Since Sept 2024 previously renewing HTTP-01 challenge failing with "Cannot negotiate ALPN" errors

My domain is: saflyfishers.asn.au

I ran this command: wucme.exe --uacme issue saflyfishers.asn.au

It produced this output:

2024-09-11 00:20:17.31: the server reported the following error:
{
"type": "urn:ietf:params:acme:error:unauthorized",
"detail": "Cannot negotiate ALPN protocol "acme-tls/1" for tls-alpn-01 challenge",
"status": 403
}
2024-09-11 00:20:17.31: failed to authorize order at https://acme-v02.api.letsencrypt.org/acme/order/17298823/303971410646

My web server is (include version): WASD v12.2.4

The operating system my web server runs on is (include version): VMS 8.4

My hosting provider, if applicable, is: unknown

I can login to a root shell on my machine (yes or no, or I don't know): yes (equivalent)
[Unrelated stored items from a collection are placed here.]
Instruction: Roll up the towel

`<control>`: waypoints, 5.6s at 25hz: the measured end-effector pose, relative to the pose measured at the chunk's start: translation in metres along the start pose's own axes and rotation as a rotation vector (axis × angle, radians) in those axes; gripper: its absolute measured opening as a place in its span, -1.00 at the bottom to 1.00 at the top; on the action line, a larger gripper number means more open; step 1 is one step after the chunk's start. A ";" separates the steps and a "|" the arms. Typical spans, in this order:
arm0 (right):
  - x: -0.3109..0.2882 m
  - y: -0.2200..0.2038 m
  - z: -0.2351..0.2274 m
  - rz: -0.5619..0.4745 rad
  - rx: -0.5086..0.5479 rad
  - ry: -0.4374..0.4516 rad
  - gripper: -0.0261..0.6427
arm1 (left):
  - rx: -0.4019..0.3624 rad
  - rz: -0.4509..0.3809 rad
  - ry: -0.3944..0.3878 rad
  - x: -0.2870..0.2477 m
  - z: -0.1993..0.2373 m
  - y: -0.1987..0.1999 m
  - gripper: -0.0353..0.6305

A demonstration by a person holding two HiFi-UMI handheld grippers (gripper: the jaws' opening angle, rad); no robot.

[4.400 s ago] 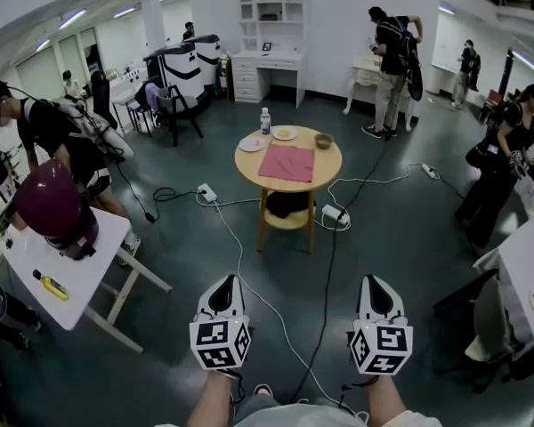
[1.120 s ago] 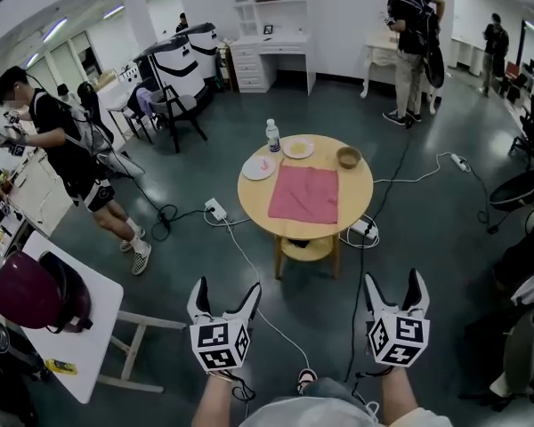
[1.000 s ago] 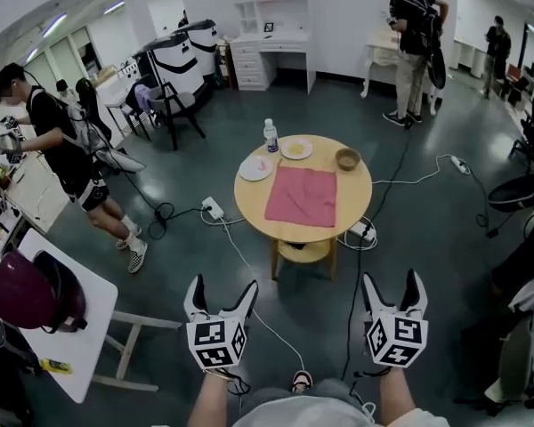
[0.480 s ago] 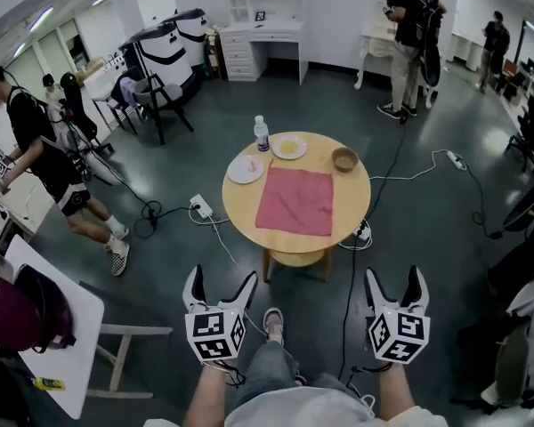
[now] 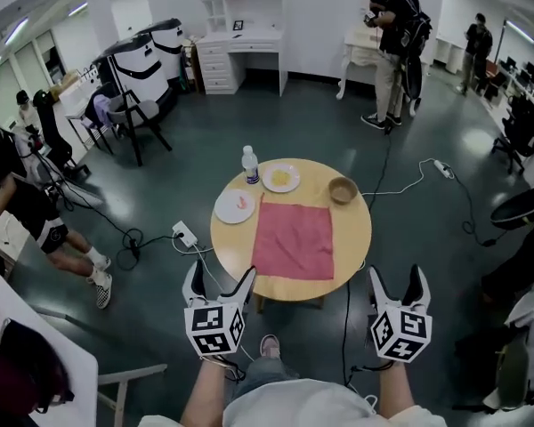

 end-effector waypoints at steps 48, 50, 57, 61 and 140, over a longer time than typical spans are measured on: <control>-0.246 -0.044 0.014 0.325 0.028 0.232 0.09 | -0.065 0.276 -0.227 -0.224 0.004 -0.036 0.25; -0.247 -0.055 0.016 0.350 0.031 0.252 0.02 | -0.068 0.300 -0.234 -0.225 0.005 -0.046 0.19; -0.241 -0.089 0.026 0.447 0.038 0.341 -0.22 | -0.124 0.396 -0.323 -0.216 -0.004 -0.082 -0.13; -0.232 -0.110 0.027 0.513 0.066 0.387 -0.28 | -0.170 0.459 -0.384 -0.210 -0.011 -0.102 -0.20; -0.185 -0.236 0.042 1.076 0.637 0.956 -0.88 | -0.793 0.906 -0.948 -0.181 -0.020 -0.215 -0.84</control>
Point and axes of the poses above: the fingertips, and each gripper's own axes: x backward along the fingers, z to its left, y out of its top, the point moved 4 cm from there along x, backward along the fingers, and after that the axes turned 6 degrees about y, right-handed, at the moved point
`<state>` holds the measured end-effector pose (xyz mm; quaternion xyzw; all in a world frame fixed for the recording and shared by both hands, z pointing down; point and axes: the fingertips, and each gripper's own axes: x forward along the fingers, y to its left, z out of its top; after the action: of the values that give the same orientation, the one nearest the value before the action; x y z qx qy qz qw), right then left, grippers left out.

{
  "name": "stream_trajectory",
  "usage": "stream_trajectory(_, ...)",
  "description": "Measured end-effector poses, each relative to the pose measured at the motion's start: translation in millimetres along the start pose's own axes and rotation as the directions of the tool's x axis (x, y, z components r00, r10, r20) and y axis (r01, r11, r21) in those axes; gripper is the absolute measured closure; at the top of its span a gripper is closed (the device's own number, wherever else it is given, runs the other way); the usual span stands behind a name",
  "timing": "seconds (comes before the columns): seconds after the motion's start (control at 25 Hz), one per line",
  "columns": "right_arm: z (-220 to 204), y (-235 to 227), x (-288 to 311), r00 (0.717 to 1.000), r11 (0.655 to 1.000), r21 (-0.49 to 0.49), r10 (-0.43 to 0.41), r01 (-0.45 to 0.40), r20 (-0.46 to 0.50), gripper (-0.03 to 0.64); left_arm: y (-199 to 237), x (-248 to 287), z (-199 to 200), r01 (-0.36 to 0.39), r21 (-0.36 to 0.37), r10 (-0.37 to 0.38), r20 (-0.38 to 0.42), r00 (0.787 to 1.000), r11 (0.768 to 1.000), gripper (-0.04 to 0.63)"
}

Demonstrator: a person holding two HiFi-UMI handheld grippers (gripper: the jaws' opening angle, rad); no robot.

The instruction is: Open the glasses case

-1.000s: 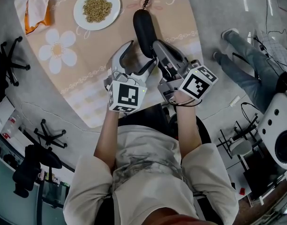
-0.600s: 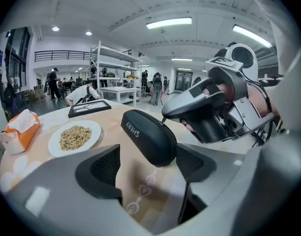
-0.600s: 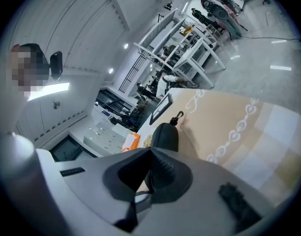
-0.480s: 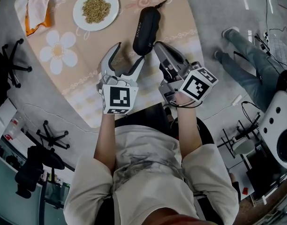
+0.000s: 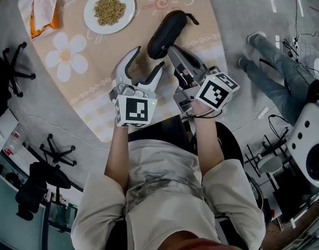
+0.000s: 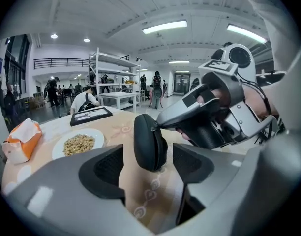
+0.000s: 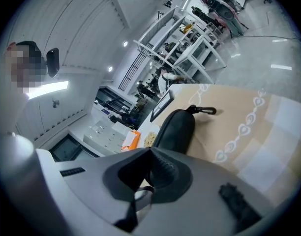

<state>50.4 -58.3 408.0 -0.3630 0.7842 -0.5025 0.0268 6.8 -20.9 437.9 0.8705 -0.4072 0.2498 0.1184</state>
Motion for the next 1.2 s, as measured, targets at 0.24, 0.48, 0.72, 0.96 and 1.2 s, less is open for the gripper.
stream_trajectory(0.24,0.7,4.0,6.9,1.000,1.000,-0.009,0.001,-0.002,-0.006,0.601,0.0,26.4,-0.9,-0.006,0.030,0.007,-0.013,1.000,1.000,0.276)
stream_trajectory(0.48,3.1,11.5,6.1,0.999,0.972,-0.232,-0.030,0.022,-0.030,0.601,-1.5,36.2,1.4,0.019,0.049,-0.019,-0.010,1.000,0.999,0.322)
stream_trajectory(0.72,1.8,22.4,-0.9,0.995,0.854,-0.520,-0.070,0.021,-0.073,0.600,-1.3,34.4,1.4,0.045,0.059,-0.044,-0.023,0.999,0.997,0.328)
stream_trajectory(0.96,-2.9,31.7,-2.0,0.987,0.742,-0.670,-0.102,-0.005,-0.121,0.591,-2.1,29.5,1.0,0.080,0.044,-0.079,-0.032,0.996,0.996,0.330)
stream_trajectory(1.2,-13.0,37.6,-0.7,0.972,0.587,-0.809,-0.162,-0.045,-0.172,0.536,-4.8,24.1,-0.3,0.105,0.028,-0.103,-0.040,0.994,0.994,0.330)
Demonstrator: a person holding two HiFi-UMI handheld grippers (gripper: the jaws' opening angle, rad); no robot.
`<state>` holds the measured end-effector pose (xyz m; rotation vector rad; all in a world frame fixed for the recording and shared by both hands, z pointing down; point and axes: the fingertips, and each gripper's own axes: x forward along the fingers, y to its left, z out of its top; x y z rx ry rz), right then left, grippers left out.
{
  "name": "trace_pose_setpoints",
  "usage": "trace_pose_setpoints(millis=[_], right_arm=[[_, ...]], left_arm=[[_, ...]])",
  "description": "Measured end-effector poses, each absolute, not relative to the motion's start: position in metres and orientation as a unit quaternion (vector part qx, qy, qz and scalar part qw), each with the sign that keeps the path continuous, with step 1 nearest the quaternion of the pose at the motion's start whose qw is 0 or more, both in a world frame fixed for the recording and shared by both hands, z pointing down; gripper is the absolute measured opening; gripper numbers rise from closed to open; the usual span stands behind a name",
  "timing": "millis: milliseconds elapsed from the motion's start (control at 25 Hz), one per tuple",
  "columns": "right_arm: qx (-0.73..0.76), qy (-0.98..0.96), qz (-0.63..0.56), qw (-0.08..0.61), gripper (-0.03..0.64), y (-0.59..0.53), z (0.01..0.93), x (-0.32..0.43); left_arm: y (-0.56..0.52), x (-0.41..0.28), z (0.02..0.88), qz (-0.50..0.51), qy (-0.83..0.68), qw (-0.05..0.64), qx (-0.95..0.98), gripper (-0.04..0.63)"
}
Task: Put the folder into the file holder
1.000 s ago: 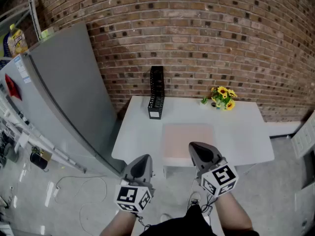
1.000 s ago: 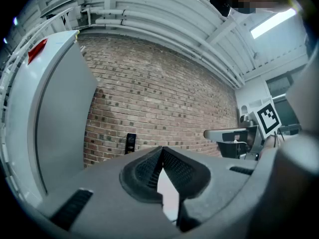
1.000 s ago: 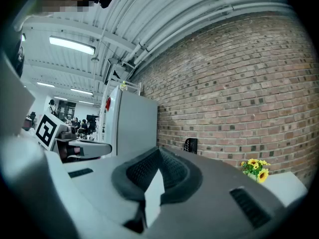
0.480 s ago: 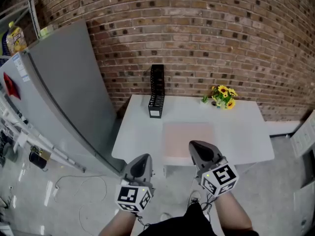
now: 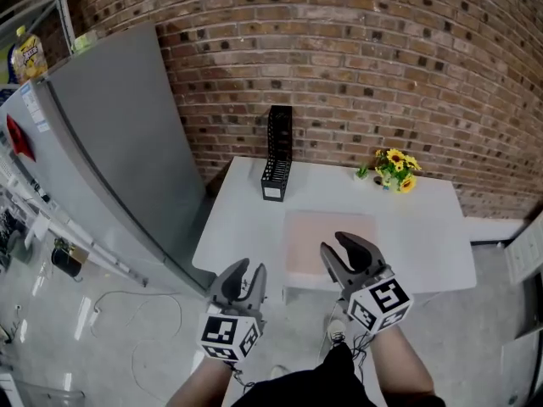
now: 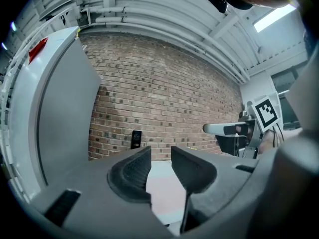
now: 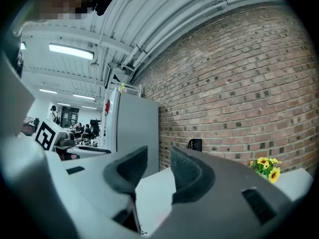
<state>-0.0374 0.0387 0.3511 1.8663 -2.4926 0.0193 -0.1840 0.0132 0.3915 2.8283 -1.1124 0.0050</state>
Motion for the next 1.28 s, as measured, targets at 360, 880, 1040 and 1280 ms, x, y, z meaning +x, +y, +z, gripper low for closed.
trace_pose_setpoints(millis=[360,880,1040,1280], right_arm=[[0.542,-0.84,0.015,0.037,0.231,-0.015,0.357,-0.005],[0.443,-0.893,0.044,0.063,0.291,-0.095,0.387,0.031],[0.412,-0.907,0.054,0.069,0.298,-0.112,0.399,0.037],[0.37,-0.923,0.067,0.075,0.299,-0.132,0.412,0.044]], left_arm=[[-0.021,-0.146,0.398,0.007,-0.409,0.061,0.911,0.235],[-0.061,-0.107,0.422,0.026,-0.486,0.096,0.868,0.245],[-0.066,-0.102,0.433,0.032,-0.515,0.11,0.85,0.247],[-0.068,-0.095,0.445,0.033,-0.556,0.132,0.82,0.248]])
I'm using a control panel to manage my site (no, or provide the name and version of the control panel): n/a

The version of my client is (e.g. output of certbot --version or certbot-auto --version if you're using Certbot): WUCME IA64-1.1.8 (1.1.2) (OpenSSL 3.0.7 9 Nov 2022)

There has been no change of server or LE client in over 12 months.

Well here's a turnaround ... the specified host just (automatically, on schedule) successfully renewed:

2024-09-12 00:20:00.54: (4) $10$dkd1:[wasd_root.ia64-bin.][000000]wucme.exe --uacme issue saflyfishers.asn.au
2024-09-12 00:20:06.90: challenge=http-01 ident=saflyfishers.asn.au token=ud6gJa83FaYwITQ5*********************5mbumnv2k
key_auth=ud6gJa83FaYw******************************Z8vC8Vm-TLKOBJmZUstG7ffjBvhNmd_G-Ls8
2024-09-12 00:20:21.76: reading private key /*********************wucme_k_saflyfishers_asn_au.pem
2024-09-12 00:20:22.89: wuCME successful saflyfishers.asn.au renewal

No changes to server or client. As if the LE server last night decided TLS-ALPN-01 was the way to go, then tonight reverted back to HTTP-01 !!!???

It's not the ACME server deciding that, it's the ACME client.

1 Like

Well if that's the case it must be a latent bug in the client as it was last updated 15-JAN-2023. Not impossible but this is the first report from multiple sites in those 20 months.

This is not the saflyfishers.asn.au example I opened with as that has resolved itself without intervention.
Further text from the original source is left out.